US army ‘stretched thin’ by Iraq war
By Demetri Sevastopulo in Washington FT
Published: February 18 2008 22:09 | Last updated: February 18 2008 22:09
The Iraq war has strained the US military to the extent that America could not fight another large-scale war today, according to a new survey of military officers.
Nine in 10 officers said the war had stretched the military “dangerously thin”. However, 56 per cent disagreed with the suggestion that the conflict had “broken” the armed services, while 64 per cent said morale was high.
More than 3,400 current and retired officers, including more than 200 generals and admirals, participated in the survey by Foreign Policy magazine and the Center for a New American Security, a centrist think-tank.
The results underscore the concerns of officers about the strain that the wars in Iraq and Afghanistan have placed on the military. Of respondents, 60 per cent said the military was weaker today than five years ago.
The results of the independent survey come as the Pentagon debates whether to pause the reduction of forces in Iraq, or whether to make further cuts to ease the stress on the military. The Pentagon is unwinding the “surge” by reducing the number of combat brigades to the pre-surge level of 15, which would leave about 130,000 troops in Iraq by the summer.
General David Petraeus, the US commander in Iraq, wants to pause the reduction to assess the impact of removing the surge, which commanders credit with dramatically reducing violence in Iraq.
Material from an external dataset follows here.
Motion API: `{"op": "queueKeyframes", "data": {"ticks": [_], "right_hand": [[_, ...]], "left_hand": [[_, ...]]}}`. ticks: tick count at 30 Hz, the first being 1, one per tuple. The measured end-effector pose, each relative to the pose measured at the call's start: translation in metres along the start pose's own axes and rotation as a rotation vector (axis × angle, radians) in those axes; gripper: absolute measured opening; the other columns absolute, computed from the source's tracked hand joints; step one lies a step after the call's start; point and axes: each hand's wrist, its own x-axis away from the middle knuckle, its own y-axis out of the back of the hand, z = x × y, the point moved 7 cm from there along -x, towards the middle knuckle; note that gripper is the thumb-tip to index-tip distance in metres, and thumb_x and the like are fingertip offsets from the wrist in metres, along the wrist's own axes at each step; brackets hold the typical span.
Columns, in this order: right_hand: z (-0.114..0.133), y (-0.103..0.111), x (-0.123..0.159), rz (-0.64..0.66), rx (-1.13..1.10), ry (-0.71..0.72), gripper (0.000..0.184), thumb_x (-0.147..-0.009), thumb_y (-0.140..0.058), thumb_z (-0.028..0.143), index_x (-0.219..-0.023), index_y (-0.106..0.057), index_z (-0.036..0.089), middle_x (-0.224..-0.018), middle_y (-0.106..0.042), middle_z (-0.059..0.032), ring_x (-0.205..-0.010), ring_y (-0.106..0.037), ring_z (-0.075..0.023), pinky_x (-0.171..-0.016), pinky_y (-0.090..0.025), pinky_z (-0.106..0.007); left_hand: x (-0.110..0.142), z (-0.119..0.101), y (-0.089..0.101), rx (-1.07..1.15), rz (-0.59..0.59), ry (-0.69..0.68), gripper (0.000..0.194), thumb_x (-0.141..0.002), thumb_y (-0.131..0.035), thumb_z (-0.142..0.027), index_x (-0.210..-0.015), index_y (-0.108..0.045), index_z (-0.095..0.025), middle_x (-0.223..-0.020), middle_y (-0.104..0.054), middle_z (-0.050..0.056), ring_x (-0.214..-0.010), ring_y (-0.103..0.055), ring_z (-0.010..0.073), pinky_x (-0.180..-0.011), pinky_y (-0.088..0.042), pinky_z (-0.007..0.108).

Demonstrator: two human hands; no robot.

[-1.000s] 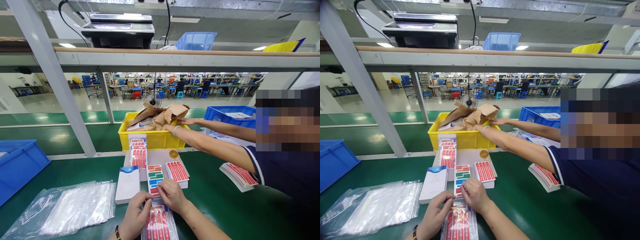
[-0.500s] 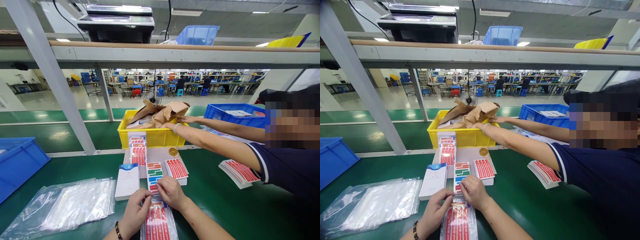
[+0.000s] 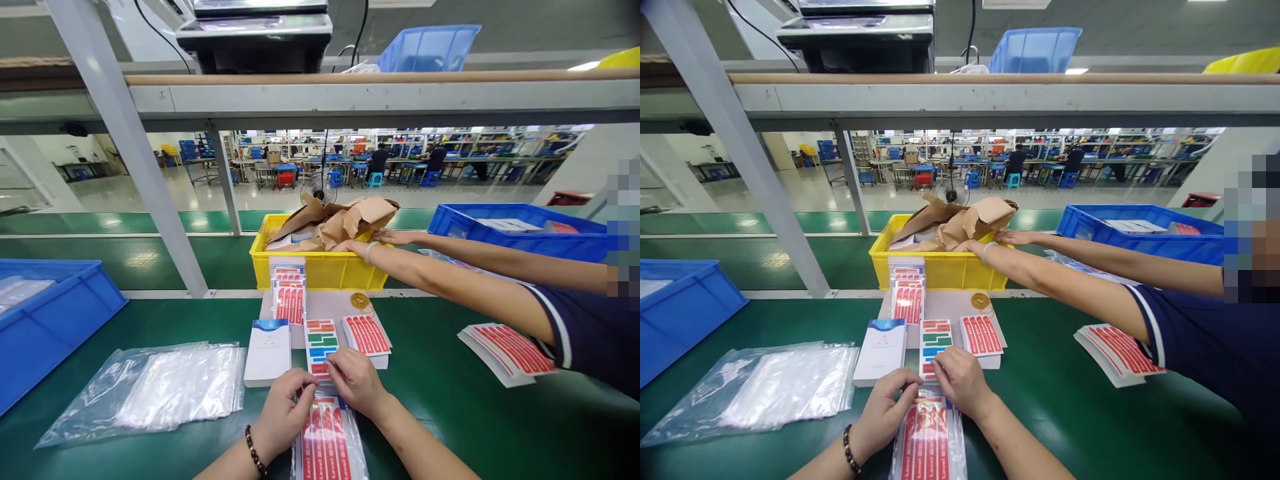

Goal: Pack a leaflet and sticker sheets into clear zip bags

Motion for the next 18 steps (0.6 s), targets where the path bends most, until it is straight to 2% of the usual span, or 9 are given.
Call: {"op": "queueKeyframes", "data": {"ticks": [8,18], "right_hand": [[-0.0062,-0.0027,0.0007,0.019,-0.014,-0.016,0.012,-0.083,-0.043,0.016,-0.076,-0.054,0.017,-0.063,-0.053,-0.0026,-0.061,-0.049,-0.0131,-0.057,-0.037,-0.026],[-0.0064,0.0001,-0.0025,-0.02,-0.041,-0.018,0.011,-0.082,-0.045,0.017,-0.078,-0.055,0.018,-0.064,-0.055,-0.0032,-0.061,-0.052,-0.014,-0.057,-0.04,-0.027]], "left_hand": [[-0.0024,-0.0029,0.0032,-0.008,-0.018,-0.011,0.019,-0.081,-0.042,-0.021,-0.079,-0.06,-0.016,-0.073,-0.06,0.004,-0.07,-0.054,0.0129,-0.067,-0.042,0.024],[-0.0014,-0.0048,0.0026,-0.029,-0.021,-0.036,0.017,-0.079,-0.043,-0.018,-0.078,-0.06,-0.016,-0.073,-0.06,0.003,-0.07,-0.054,0.0122,-0.067,-0.041,0.023]]}}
But General George Casey, his predecessor in Iraq and now the army chief of staff, advocates further reductions.
Gen Casey has warned that the military was deploying at unsustainable rates, and was in danger of crossing a “red line” beyond which it would take a generation to rebuild.
Retired Lieutenant General Greg Newbold, a survey respondent who also participated in the generals’ revolt – a string of calls from senior military figures in 2006 for the resignation of then defence secretary Donald Rumsfeld – said the survey showed that the Pentagon could not afford to be complacent.
“If the question had been ‘Are we in danger of straining the military in ways that may take a generation to recover?’, the answer might have been different,” said Lt Gen Newbold.
“We ought to be very careful that we don’t overplay the degree of selfless sacrifice and patriotism that we are relying on from a number of people in the military, the mid-grade officers and mid-grade non-commissioned officers that are really the backbone of the services.”
The extended and repeated deployments in Iraq and Afghanistan have led to concerns about the US military’s ability to respond to other potential threats, including Iran, North Korea or a conflict with China over Taiwan.
According to the survey, 80 per cent of respondents believed it would be “unreasonable” to ask the US military to wage another large war today; 37 per cent also said Iran had gained the greatest strategic advantage from the Iraq war, compared with 19 per cent who saw the US as having gained the most.
In a worrisome result for the Pentagon, which has attempted to repair the damage done to its image by the Abu Ghraib prison scandal, 44 per cent of respondents disagreed with the statement that “torture is never acceptable”; 43 per cent also disagreed that waterboarding – an interrogation practice that simulates drowning – was torture, in spite of the fact that it is banned by the army field manual.